=== Exercise input ===
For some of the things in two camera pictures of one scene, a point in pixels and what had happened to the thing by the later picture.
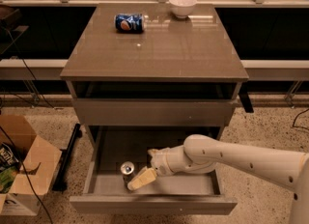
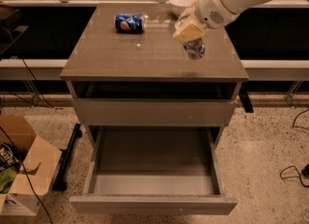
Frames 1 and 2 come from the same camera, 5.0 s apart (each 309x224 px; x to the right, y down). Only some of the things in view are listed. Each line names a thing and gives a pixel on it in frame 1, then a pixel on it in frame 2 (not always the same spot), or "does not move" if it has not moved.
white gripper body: x=159 y=161 to x=211 y=8
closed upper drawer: x=154 y=112 does not move
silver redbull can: x=127 y=172 to x=195 y=49
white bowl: x=182 y=6 does not move
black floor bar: x=61 y=182 does not move
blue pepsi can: x=128 y=23 does not move
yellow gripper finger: x=146 y=176 to x=186 y=30
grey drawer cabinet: x=154 y=72 does not move
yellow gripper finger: x=153 y=152 to x=189 y=13
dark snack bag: x=9 y=157 does not move
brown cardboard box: x=40 y=159 does not move
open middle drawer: x=185 y=193 does not move

=== Assignment ===
Copy each line of the records above that carries the word "drawer".

=== Your solution ===
closed upper drawer: x=154 y=112 does not move
grey drawer cabinet: x=154 y=72 does not move
open middle drawer: x=185 y=193 does not move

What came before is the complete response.